• _WORK REQUIRED_:
Can you set down, exactly as they appear below, the lines from the opening of the material through the one bearing "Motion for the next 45", minus the pictures?
--- START ---
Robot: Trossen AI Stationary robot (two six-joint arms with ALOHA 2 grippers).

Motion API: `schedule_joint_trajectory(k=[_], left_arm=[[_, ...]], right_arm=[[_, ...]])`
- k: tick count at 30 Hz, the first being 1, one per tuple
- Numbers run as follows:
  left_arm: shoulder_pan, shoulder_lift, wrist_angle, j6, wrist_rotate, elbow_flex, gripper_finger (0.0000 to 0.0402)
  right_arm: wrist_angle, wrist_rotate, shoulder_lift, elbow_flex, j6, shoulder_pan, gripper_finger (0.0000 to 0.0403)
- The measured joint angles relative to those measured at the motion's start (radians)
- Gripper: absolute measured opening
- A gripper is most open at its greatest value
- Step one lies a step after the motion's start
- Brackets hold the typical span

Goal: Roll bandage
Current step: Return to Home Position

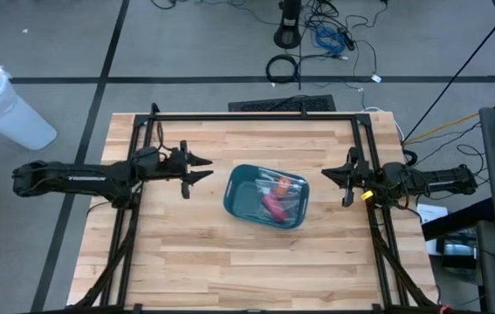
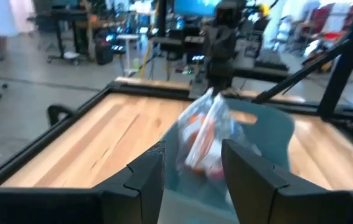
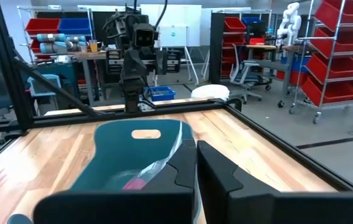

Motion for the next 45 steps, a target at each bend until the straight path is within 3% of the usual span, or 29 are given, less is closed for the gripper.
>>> schedule_joint_trajectory(k=[4,8,12,17,45], left_arm=[[0.002,-0.102,-0.066,0.0,-0.024,-0.048,0.016],[0.001,-0.169,-0.051,-0.019,-0.025,-0.126,0.016],[0.001,-0.219,0.012,-0.055,-0.026,-0.194,0.016],[0.001,-0.284,0.023,-0.08,-0.027,-0.236,0.016],[0.0,-0.433,-0.155,-0.076,-0.013,-0.281,0.0154]], right_arm=[[0.001,-0.003,0.0,0.0,0.01,-0.008,0.0],[0.05,-0.008,0.0,0.0,0.042,-0.017,0.0],[0.127,-0.103,0.0,0.001,0.039,-0.029,0.0],[0.112,-0.107,0.004,0.001,0.037,-0.05,0.0],[0.037,-0.118,0.006,0.001,0.029,-0.071,0.0]])
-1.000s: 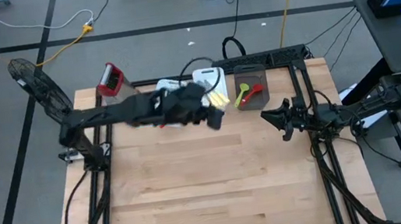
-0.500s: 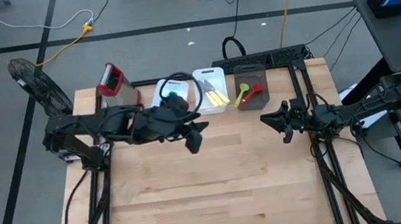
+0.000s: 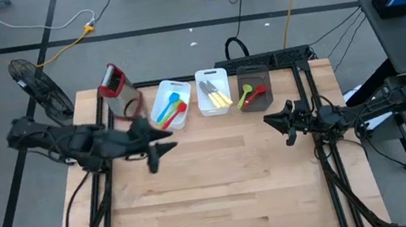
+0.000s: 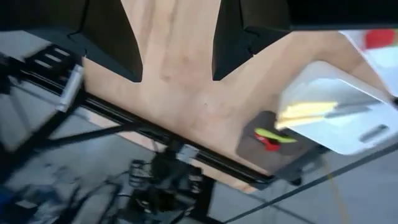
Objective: Pick & Place Kitchen Items
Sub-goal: Return to Home Position
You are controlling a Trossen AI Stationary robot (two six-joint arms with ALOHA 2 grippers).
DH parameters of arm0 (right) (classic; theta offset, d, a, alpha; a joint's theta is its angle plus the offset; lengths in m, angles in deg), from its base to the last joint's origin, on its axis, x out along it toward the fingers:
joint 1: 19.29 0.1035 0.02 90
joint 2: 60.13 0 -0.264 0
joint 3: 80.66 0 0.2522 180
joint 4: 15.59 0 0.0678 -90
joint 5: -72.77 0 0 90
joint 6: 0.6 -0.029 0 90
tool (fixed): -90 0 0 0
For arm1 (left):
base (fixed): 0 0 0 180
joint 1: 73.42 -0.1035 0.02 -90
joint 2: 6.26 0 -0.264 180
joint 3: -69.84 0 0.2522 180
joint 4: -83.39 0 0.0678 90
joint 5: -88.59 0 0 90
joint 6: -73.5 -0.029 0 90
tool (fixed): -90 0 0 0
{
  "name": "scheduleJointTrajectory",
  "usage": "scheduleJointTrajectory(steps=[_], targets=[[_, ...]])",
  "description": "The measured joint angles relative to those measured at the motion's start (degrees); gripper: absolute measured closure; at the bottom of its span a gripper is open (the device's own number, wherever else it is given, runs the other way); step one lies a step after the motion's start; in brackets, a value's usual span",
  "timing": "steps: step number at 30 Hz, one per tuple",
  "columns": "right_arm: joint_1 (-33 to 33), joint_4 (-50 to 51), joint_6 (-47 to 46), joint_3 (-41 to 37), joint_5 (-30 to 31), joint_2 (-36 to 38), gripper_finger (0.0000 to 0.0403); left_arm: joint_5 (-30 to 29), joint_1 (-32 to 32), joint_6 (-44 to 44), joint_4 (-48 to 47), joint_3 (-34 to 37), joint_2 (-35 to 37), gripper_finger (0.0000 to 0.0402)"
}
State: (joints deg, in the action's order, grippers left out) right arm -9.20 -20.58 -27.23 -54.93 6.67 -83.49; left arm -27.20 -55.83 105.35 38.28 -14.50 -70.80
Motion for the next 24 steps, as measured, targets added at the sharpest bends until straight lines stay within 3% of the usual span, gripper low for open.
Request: scheduleJointTrajectory(steps=[6,11,18,24], targets=[[0.0,0.15,2.26,0.0,0.0,0.27,0.0348,-2.11,4.62,0.15,16.93,24.04,14.8,0.0201],[0.0,0.46,4.17,0.0,0.0,1.44,0.0348,-3.83,8.31,-1.77,27.11,39.22,25.34,0.0201],[0.0,3.93,6.52,0.0,0.0,5.93,0.0348,-7.33,12.09,-9.35,37.38,52.44,37.17,0.0201],[0.0,9.81,6.84,0.0,-0.01,15.51,0.0348,-8.95,12.72,-13.71,41.92,57.89,43.42,0.0201]])
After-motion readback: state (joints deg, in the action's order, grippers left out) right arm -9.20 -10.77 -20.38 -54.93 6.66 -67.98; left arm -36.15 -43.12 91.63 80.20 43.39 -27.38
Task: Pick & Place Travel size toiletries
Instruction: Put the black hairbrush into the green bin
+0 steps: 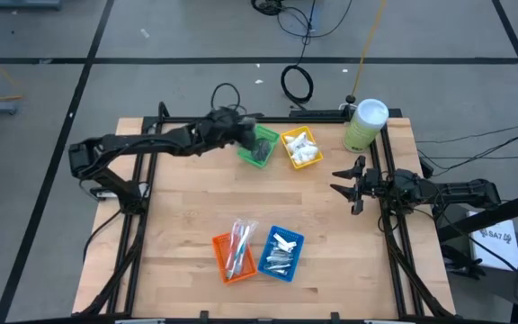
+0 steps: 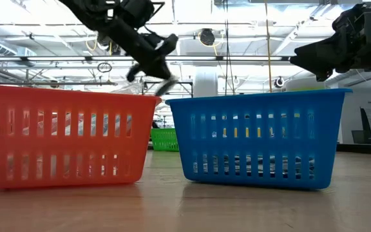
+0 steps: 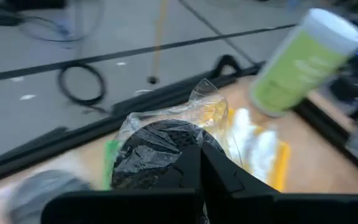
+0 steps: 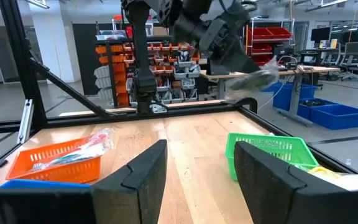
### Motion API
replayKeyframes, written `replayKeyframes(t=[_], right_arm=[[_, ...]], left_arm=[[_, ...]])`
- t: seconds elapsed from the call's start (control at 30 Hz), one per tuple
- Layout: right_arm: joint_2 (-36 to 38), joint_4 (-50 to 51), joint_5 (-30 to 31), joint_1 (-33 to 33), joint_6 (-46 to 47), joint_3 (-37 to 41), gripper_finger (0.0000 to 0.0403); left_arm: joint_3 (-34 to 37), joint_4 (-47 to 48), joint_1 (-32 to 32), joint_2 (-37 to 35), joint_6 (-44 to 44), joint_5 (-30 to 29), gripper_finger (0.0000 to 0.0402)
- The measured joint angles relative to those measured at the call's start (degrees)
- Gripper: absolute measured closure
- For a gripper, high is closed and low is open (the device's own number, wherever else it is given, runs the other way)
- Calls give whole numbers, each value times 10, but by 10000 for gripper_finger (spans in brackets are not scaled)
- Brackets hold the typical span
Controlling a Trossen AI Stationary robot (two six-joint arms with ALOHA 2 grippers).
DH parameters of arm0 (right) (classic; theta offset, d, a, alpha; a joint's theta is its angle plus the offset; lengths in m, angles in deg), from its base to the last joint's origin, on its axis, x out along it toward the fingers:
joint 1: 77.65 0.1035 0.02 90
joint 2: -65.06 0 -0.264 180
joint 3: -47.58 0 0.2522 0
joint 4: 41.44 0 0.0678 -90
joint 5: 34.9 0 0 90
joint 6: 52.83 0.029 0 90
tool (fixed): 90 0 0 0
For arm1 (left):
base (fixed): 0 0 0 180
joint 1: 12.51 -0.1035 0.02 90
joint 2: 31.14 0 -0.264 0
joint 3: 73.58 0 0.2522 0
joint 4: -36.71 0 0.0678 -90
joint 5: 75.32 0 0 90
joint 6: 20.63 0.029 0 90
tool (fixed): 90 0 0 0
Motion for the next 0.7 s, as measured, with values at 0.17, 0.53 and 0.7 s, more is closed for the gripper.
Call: replayKeyframes(t=[0.17,0.53,0.7], right_arm=[[0,-1,0,0,0,0,229],[0,0,0,0,0,0,227],[0,0,0,0,0,0,228]], left_arm=[[0,-86,-6,55,17,60,401],[1,-162,-33,181,-4,146,401],[0,-164,-37,188,-8,144,396]])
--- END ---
• _PROBLEM SOLUTION_:
Robot: Trossen AI Stationary robot (two six-joint arms with ALOHA 2 grippers).

Motion API: `schedule_joint_trajectory(k=[_], left_arm=[[_, ...]], right_arm=[[_, ...]])`
- k: tick count at 30 Hz, the first being 1, one per tuple
- Numbers run as follows:
  left_arm: shoulder_pan, shoulder_lift, wrist_angle, j6, wrist_rotate, elbow_flex, gripper_finger (0.0000 to 0.0402)
  right_arm: wrist_angle, wrist_rotate, shoulder_lift, elbow_flex, j6, shoulder_pan, gripper_finger (0.0000 to 0.0403)
- The measured joint angles relative to those measured at the motion's start (radians)
- Gripper: absolute measured opening
- A gripper is most open at its greatest value
- Step one lies a step after the motion's start
- Brackets hold the typical span

Goal: Roll bandage
Current step: Return to Home Position


Motion for the next 45 steps, a target at each bend until the straight path is within 3% of the usual span, or 29 are given, less is closed for the gripper.

Nothing else is needed, and the exercise is over.